BEGIN

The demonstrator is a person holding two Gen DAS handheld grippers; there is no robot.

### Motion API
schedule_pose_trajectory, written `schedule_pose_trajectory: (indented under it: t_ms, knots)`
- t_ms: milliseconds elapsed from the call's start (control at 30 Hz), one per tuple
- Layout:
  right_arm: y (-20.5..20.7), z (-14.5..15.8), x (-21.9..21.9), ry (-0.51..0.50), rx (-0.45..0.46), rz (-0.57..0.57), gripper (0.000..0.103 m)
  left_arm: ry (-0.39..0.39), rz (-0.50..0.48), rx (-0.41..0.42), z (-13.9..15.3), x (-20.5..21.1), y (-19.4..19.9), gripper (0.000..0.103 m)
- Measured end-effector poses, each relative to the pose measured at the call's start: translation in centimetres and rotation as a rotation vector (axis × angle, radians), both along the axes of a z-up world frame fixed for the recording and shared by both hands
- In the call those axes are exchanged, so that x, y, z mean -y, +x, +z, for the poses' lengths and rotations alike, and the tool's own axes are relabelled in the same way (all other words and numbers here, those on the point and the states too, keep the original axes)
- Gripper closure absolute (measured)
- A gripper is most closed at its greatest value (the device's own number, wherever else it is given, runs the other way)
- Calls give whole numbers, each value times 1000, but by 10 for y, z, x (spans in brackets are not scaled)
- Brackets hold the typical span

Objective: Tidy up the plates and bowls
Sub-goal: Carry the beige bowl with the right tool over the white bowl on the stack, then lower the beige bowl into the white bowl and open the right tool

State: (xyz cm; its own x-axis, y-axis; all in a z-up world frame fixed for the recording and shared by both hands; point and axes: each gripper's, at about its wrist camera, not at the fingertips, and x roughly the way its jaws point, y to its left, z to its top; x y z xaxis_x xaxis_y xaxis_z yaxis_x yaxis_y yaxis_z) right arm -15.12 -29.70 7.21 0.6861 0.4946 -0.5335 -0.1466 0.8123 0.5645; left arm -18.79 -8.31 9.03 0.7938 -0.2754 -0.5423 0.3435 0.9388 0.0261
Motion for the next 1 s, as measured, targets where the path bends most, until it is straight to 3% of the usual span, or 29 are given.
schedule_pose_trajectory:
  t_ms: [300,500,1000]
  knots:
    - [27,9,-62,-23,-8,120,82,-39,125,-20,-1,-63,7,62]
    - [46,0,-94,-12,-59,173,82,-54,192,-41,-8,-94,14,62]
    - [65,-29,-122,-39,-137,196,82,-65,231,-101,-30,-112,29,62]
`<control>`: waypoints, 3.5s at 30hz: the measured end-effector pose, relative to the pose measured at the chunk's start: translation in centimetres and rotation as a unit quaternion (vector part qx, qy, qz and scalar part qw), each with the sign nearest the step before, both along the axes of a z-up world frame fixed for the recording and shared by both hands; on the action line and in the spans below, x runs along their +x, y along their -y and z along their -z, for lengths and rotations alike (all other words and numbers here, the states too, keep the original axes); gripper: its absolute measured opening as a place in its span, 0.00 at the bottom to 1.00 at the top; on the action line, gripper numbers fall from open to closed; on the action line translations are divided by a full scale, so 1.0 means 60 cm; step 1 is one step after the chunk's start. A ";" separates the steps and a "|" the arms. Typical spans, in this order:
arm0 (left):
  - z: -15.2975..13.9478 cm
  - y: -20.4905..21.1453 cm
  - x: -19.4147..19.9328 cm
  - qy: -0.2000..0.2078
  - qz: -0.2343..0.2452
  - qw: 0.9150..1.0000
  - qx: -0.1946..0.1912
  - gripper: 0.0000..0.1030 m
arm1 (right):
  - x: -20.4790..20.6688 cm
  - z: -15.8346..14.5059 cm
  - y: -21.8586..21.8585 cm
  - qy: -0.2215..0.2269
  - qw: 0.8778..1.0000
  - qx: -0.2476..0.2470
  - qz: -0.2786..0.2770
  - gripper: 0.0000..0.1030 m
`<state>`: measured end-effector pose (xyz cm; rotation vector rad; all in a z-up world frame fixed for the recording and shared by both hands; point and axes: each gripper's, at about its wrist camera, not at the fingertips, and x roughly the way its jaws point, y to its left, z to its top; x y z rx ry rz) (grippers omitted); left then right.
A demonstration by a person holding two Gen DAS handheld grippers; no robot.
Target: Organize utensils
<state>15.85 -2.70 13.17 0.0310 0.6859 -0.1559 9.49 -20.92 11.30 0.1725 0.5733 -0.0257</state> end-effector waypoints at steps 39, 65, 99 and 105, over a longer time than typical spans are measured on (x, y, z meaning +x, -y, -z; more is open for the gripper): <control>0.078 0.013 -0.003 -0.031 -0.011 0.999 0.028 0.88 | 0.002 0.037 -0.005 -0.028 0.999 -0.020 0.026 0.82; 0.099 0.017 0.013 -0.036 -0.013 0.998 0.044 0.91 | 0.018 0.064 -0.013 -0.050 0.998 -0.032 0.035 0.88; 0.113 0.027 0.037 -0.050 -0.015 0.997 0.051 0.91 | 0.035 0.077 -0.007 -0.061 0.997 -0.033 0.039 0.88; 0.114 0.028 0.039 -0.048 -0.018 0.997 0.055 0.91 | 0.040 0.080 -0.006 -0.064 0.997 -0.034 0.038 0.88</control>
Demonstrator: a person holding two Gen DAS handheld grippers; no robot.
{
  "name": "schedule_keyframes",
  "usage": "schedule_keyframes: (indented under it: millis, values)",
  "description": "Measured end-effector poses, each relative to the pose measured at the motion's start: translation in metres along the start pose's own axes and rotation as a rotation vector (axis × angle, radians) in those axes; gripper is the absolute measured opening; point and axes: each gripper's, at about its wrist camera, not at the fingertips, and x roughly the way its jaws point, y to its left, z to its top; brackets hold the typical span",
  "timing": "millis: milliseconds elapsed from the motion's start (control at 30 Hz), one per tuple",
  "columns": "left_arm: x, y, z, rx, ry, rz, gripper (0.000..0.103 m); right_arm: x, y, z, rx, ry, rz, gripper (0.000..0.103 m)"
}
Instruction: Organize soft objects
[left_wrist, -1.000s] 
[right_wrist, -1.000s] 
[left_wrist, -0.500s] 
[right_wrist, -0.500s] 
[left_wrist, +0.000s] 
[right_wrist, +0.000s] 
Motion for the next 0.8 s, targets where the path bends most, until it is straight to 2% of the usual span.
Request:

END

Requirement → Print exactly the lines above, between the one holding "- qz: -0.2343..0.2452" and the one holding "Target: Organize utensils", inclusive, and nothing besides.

Task answer →
  - qz: -0.2343..0.2452
  - qw: 0.9150..1.0000
  - qx: -0.1946..0.1912
  - gripper: 0.0000..0.1030 m
arm1 (right):
  - x: -20.4790..20.6688 cm
  - z: -15.8346..14.5059 cm
  - y: -21.8586..21.8585 cm
  - qy: -0.2215..0.2269
  - qw: 0.8778..1.0000
  - qx: -0.2476..0.2470
  - qz: -0.2786..0.2770
  - gripper: 0.0000..0.1030 m
`<state>`: measured end-effector pose (xyz cm; rotation vector rad; all in a z-up world frame fixed for the recording and shared by both hands; point and axes: each gripper's, at about its wrist camera, not at the fingertips, and x roughly the way its jaws point, y to its left, z to its top; x y z rx ry rz) (grippers omitted); left then right.
A demonstration by a person holding two Gen DAS handheld grippers; no robot.
Target: Organize utensils

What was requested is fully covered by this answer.